O laudo elaborado pela autarquia apontou que a empresa não fez “nenhuma manutenção na infraestrutura” no trecho fiscalizado, citando que não houve a recuperação de bueiros rompidos nem do solapamento de aterros.
Ainda, que o prédio de manutenção no Indubrasil está abandonado, que ocorreu a invasão da faixa de domínio com a construção de imóveis e que houve a criação de passagens por falta de fiscalização da empresa na linha férrea.
RELICITAÇÃO OU ACORDO?
Conforme adiantou o Correio do Estado em dezembro do ano passado, as tratativas para relicitar a malha ferroviária que corta Mato Grosso do Sul de leste a oeste estão travadas.
Mesmo com novas conversas sobre um acordo entre a concessionária Rumo Logística e o Ministério dos Transportes, até agora nada foi concretizado.
Segundo o titular da Secretaria de Estado de Meio Ambiente, Desenvolvimento, Ciência, Tecnologia e Inovação (Semadesc), Jaime Verruck, a principal estratégia hoje é repactuar o contrato de concessão
e revitalizar a malha ferroviária.
“Essa proposta de repactuação [do contrato] seria fazer a rebitolagem de Campo Grande até Três Lagoas e desativar a de Três Lagoas até Mairinque. Já a de Três Lagoas subiríamos com essa ferrovia até o município de Aparecida do Taboado, mantendo [a via] na bitola estreita de Campo Grande até Corumbá. Então, esse seria o desenho atual da questão ferroviária.
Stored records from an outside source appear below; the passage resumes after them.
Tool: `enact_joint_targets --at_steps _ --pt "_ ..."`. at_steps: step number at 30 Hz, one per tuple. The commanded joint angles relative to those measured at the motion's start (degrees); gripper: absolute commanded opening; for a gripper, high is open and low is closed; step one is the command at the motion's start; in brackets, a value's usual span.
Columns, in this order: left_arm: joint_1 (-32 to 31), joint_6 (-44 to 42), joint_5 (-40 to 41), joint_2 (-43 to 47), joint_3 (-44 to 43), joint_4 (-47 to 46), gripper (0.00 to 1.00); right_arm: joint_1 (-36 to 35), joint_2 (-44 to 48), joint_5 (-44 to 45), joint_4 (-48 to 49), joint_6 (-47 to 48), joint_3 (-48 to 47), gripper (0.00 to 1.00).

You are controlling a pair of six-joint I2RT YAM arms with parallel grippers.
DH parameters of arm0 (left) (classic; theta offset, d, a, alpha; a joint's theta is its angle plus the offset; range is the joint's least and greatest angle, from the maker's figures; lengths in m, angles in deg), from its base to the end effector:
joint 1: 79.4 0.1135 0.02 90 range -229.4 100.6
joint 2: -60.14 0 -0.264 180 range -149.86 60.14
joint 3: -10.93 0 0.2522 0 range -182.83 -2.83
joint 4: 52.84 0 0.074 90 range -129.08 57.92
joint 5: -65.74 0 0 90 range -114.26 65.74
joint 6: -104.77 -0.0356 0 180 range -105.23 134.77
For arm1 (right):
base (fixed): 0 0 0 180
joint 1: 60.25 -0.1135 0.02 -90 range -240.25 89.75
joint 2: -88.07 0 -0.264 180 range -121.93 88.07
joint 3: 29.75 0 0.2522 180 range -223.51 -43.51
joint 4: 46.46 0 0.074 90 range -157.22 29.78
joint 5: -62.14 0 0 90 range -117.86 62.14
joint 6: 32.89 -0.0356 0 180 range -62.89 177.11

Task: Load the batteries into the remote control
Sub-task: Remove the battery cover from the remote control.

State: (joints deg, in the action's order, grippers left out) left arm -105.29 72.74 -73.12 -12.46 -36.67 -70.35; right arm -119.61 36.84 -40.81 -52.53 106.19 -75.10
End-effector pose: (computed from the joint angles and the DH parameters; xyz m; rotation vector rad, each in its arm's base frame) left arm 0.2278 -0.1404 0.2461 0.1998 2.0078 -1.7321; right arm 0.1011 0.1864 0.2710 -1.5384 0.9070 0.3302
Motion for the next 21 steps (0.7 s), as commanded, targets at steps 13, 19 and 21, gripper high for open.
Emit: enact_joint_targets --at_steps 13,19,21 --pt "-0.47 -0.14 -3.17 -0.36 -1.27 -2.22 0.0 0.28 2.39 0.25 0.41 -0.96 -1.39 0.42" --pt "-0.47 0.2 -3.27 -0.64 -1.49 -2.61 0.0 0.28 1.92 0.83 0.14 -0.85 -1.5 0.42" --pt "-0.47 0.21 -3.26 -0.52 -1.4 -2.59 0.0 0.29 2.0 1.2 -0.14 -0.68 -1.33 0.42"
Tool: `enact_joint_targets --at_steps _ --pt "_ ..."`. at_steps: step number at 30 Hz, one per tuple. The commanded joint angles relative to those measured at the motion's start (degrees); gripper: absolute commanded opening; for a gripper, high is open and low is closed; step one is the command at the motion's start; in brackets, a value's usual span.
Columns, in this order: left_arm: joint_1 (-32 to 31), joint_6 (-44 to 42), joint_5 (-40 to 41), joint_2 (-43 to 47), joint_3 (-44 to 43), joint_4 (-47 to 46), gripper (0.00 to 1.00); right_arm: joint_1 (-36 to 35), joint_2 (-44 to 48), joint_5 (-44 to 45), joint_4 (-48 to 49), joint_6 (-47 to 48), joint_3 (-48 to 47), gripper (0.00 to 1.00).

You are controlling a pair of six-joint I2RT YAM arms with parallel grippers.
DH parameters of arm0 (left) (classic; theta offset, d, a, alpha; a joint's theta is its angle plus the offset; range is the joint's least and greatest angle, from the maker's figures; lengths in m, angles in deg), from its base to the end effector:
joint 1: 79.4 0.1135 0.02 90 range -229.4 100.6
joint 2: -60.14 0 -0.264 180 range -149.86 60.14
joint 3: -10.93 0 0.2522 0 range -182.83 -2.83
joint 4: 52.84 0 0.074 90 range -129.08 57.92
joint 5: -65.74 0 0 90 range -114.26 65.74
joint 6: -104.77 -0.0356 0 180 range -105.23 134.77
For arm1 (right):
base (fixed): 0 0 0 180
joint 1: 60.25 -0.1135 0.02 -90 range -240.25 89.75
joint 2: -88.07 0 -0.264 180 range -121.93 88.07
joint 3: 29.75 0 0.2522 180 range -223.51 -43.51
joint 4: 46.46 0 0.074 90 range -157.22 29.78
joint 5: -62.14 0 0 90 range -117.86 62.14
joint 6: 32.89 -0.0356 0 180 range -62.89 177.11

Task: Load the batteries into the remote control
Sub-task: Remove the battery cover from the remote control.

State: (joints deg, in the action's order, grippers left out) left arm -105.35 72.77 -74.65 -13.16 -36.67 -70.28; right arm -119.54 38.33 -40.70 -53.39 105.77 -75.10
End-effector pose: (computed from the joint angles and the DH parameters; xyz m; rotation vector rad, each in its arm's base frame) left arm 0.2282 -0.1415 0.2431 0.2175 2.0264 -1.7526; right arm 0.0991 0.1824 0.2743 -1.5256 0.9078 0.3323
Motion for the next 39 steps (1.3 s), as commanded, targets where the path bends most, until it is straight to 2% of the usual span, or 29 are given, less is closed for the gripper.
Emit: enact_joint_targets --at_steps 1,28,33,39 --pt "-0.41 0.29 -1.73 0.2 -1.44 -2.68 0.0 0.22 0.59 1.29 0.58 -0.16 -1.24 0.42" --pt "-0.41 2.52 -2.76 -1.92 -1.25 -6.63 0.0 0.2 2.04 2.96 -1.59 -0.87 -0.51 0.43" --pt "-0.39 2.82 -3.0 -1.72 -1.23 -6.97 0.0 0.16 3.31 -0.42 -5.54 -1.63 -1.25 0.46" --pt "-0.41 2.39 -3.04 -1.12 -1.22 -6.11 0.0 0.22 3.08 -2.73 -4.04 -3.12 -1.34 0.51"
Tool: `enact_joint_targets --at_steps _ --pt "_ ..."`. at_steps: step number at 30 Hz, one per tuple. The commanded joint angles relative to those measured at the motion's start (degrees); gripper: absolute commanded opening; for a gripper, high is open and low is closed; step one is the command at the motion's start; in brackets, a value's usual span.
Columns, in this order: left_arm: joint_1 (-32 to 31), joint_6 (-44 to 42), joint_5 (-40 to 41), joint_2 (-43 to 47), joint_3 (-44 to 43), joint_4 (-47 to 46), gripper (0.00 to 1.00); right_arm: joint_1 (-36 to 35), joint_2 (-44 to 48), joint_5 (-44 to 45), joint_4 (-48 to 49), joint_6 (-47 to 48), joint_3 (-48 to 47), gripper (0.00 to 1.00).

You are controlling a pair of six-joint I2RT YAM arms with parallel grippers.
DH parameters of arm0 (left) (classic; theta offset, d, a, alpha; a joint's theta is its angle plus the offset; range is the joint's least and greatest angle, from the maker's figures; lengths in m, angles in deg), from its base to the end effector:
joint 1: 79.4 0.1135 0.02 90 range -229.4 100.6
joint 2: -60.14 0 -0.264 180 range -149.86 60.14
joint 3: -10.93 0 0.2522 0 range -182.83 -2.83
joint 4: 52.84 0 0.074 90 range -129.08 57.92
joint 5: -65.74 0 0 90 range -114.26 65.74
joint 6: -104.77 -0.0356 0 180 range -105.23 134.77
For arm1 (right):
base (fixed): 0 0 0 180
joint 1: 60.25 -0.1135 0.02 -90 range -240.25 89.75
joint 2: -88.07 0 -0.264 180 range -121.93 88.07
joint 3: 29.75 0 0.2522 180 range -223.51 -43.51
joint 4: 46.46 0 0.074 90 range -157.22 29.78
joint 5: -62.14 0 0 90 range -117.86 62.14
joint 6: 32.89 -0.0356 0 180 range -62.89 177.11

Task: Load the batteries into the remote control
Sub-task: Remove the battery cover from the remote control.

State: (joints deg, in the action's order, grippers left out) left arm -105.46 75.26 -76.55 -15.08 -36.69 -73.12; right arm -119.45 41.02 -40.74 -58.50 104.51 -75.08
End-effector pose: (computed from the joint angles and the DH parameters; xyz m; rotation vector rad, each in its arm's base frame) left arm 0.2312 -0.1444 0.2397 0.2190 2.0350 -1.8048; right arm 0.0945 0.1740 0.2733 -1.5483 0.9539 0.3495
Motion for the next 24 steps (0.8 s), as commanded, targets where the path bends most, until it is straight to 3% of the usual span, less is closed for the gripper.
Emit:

A gente tem insistido, mas praticamente ficou paralisada essa proposta ao longo deste ano [2024]”, explicou Verruck em entrevista concedida no mês passado.
Ainda de acordo com o secretário, com a revitalização da ferrovia, o projeto faria com que as gigantes do Vale da Celulose possam se conectar à linha férrea e otimizar o tempo para o transporte da produção ao Porto de Santos, uma vez que todas os grupos têm terminais próprios dentro da área portuária.
A reportagem também adiantou, na edição de 31 de outubro de 2024, que o Ministério dos Transportes quer acelerar a renovação da concessão da ferrovia entre Mato Grosso do Sul e São Paulo com um novo contrato de 30 anos.
A promessa era de que uma proposta de solução consensual seria apresentada em junho por um grupo de trabalho criado pela Pasta.
A proposta que está em discussão inclui a devolução de 650 km do trecho paulista para a conversão futura em transporte de passageiros.
Já em Mato Grosso do Sul a concessionária Rumo Logística teria exclusividade sobre a Malha Oeste e investiria em 137 km adicionais – um projeto de cerca de R$ 2,7 bilhões para integrar o traçado à Malha Paulista.
De olho no corte de custos, o plano é prorrogar a concessão por mais 30 anos, evitando o vencimento do contrato atual, pois um novo processo de relicitação seria mais extenso e custoso.